R. Clifton Bailey Statistics Seminar Series
Recent Advances in Bayesian Optimization for the Physical Sciences
Simon Mak
Assistant Professor
Department of Statistical Science
Duke University
Friday, March 29th, 2024
11:00 A.M. – 12:00 P.M. Eastern Time
Nguyen Engineering Building, Room 1109
4511 Patriot Circle, Fairfax, VA
Abstract
With fundamental advances in scientific computing, computer simulations are increasingly used for investigating complex physical phenomena, such as rocket propulsion and universe expansion. For many such applications, scientific decision-making involves optimizing the simulator output, which can be very costly given the expensive nature of each simulation. While Bayesian optimization (BO) offers a promising solution, there are key challenges that limit the use of existing BO methods in the physical sciences. The first challenge is the presence of noise parameters: parameters that are controllable in the computer simulation but uncontrollable or unknown in reality. For this, we propose a new Targeted Variance Reduction (TVR) method, for optimizing a black-box simulator given random uncertainty on noise parameters. Using a carefully specified Gaussian process surrogate model, the TVR admits a closed-form acquisition function for efficient sequential sampling via normalizing flows. It also reveals a novel exploration-exploitation-precision trade-off for robust black-box optimization. We explore the effectiveness of TVR over the state-of-the-art in numerical experiments and an application for automobile brake design under operational uncertainties. The second challenge is the need for diverse optimization solutions, which provides users with a basket of "good" solutions for downstream decision-making. For example, in drug optimization, a scientist may wish to find a diverse set of promising molecule structures to fully explore design options of a drug. For this, we propose a new Diverse Expected Improvement (DEI) method, which extends the popular Expected Improvement method to encourage diversity between near-optimal solutions.
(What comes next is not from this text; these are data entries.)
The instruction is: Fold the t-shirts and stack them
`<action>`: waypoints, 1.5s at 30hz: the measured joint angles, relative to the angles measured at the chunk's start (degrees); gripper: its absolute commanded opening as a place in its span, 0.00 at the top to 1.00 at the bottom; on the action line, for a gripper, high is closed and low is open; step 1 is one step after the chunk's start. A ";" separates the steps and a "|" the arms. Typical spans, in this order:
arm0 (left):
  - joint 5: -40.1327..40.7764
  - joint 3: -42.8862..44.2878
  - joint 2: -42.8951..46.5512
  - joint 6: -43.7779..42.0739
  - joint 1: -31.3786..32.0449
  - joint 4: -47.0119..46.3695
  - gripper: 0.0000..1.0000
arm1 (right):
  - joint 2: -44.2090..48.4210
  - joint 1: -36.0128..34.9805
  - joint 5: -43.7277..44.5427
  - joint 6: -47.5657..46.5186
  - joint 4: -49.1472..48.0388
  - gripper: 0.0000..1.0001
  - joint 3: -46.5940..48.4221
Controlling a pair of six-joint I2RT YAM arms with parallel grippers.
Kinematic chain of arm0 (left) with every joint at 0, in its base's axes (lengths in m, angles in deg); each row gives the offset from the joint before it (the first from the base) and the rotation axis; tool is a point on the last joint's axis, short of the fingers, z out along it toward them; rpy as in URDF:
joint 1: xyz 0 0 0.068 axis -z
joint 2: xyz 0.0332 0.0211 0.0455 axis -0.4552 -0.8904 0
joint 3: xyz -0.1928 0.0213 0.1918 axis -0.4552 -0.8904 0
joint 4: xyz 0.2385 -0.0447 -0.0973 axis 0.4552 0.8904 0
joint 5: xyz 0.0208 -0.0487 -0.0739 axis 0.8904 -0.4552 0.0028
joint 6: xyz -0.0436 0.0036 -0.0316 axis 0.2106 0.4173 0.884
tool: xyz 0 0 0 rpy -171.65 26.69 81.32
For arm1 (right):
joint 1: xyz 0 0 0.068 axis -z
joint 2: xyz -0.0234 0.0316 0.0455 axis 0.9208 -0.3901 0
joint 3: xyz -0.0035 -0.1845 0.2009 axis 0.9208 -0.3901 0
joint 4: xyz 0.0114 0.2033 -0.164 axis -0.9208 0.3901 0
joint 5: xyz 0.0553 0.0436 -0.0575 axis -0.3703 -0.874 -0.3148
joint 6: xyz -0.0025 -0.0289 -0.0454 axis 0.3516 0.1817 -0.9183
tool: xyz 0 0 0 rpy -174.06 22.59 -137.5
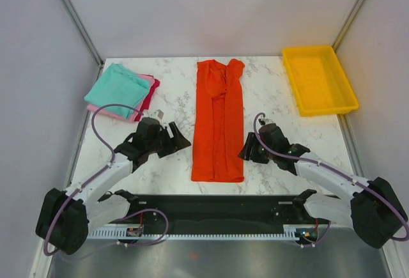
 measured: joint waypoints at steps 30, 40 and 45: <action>-2.38 -12.09 0.46 3.48 15.82 -1.53 0.45 | 2.51 -15.15 3.69 6.69 1.49 0.84 -8.66; -3.76 -12.20 -3.63 4.98 16.83 -6.73 0.57 | 2.36 -15.74 4.20 7.54 1.20 1.00 -8.66; -3.23 -12.61 -4.68 5.75 16.94 -8.41 0.78 | 2.38 -16.02 4.42 7.56 1.20 1.00 -8.66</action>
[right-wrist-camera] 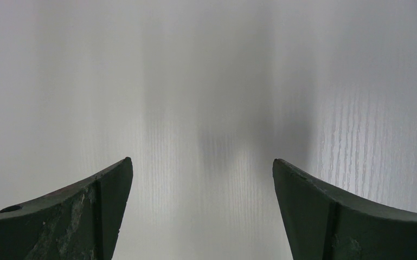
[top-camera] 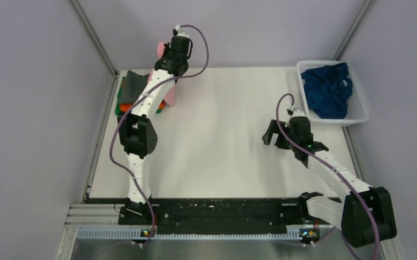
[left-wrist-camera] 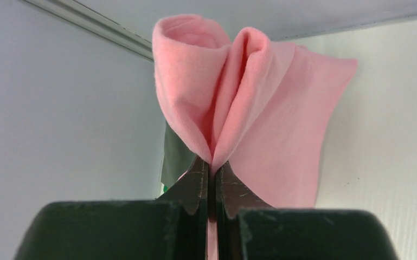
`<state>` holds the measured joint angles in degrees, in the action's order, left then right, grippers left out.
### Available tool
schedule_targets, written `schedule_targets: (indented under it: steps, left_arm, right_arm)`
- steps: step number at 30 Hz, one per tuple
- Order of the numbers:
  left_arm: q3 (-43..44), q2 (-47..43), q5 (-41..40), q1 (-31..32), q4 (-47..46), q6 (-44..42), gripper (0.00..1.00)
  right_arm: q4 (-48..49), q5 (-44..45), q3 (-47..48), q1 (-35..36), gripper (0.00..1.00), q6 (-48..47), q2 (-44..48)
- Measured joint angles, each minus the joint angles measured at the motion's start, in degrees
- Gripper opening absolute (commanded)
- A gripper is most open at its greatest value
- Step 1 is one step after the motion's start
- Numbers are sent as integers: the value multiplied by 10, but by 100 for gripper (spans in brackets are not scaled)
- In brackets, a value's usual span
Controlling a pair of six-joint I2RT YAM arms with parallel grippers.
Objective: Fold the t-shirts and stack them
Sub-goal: Put the neatly folded tshirt into the corner of the board with the left arm
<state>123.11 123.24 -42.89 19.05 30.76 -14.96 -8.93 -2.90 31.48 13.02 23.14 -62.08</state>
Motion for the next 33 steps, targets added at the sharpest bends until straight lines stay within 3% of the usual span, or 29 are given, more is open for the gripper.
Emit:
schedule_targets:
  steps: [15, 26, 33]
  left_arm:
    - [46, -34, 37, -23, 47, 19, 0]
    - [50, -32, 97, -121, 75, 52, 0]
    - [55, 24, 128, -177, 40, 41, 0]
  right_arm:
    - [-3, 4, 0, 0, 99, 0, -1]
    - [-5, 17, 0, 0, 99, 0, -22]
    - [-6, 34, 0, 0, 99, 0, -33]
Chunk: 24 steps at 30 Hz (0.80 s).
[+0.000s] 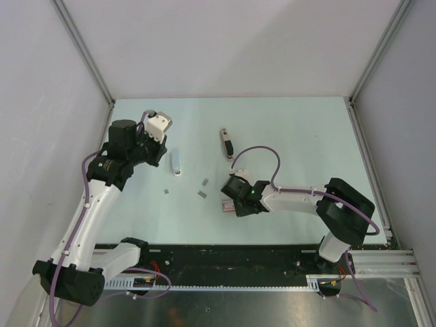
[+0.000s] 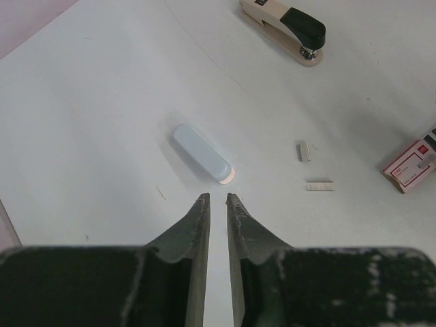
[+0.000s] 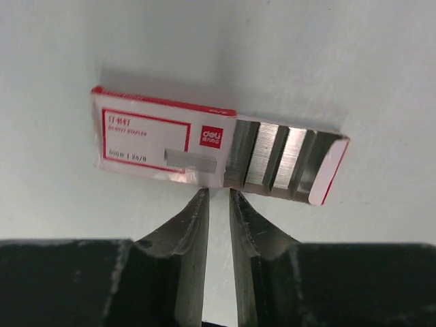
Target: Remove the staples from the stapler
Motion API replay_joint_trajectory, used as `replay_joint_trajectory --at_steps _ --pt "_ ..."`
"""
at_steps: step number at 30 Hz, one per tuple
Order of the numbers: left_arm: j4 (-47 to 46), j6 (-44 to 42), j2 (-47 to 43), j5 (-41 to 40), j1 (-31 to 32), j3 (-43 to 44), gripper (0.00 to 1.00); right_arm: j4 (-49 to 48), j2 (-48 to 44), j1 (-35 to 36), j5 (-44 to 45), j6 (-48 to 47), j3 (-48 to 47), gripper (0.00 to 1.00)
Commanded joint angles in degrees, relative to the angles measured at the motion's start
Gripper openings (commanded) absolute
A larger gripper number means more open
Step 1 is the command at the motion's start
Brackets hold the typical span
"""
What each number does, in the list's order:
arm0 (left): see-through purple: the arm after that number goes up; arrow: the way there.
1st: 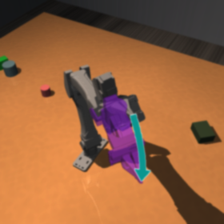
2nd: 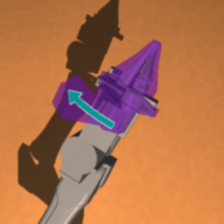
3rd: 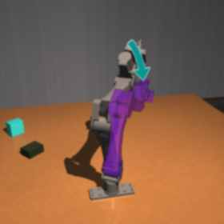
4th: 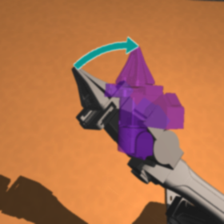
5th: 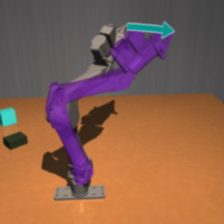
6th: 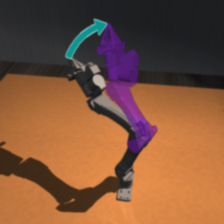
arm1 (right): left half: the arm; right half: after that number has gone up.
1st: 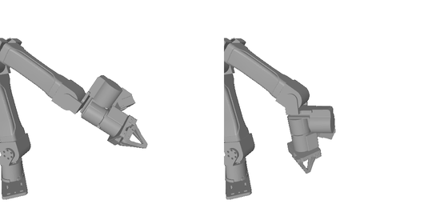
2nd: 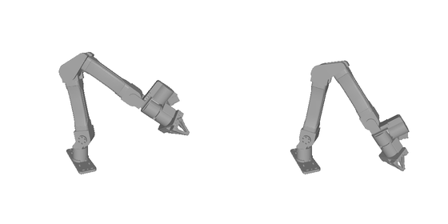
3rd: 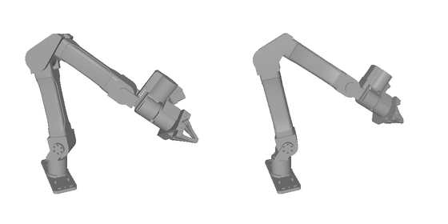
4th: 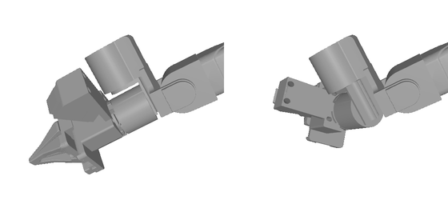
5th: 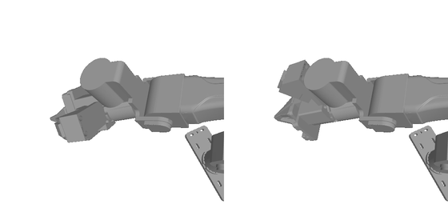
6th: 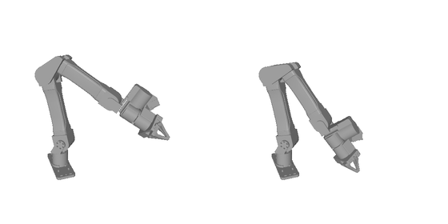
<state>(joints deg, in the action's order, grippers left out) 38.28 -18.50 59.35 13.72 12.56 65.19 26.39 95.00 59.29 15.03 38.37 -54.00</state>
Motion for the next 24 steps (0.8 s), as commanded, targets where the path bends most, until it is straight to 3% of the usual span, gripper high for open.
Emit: replay_joint_trajectory --at_steps 1,24 --pt "-0.37 -0.53 -0.71 0.74 -0.5 0.19 0.21 5.08 1.37 -1.45 3.35 -0.8 1.11 0.25" --pt "-0.33 -1.03 0.02 0.88 -1.01 -0.07 0.2 2.13 4.98 1.18 1.39 -0.56 -5.09 0.28"
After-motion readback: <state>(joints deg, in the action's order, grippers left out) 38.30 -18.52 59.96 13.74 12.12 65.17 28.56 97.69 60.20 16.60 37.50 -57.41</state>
The DEI jointly targets two goals: the exploration of diverse near-optimal solutions over the parameter space, and the exploitation of promising solutions that improve upon the current-best solution. We explore the effectiveness of the DEI in two practical applications, the first on rover trajectory optimization and the second for real-time control of unmanned aerial vehicles.
About the Speaker
Simon Mak is an Assistant Professor in the Department of Statistical Science at Duke University. His research involves integrating domain knowledge (e.g. scientific theories, guiding principles) as prior information for cost-efficient statistical inference, prediction, and decision-making. This gives a holistic framework for interpretable statistical learning, providing a principled way for scientists to validate theories from data, and for statisticians to integrate scientific knowledge. His research tackles methodological, theoretical, and algorithmic challenges in this integration, via the building of probabilistic models on complex objects (e.g., functions, manifolds, networks), and the development of efficient learning algorithms and data collection methods. His current research is motivated from ongoing interdisciplinary collaborative projects in high-energy physics, aerospace engineering, public policy and computational advertising.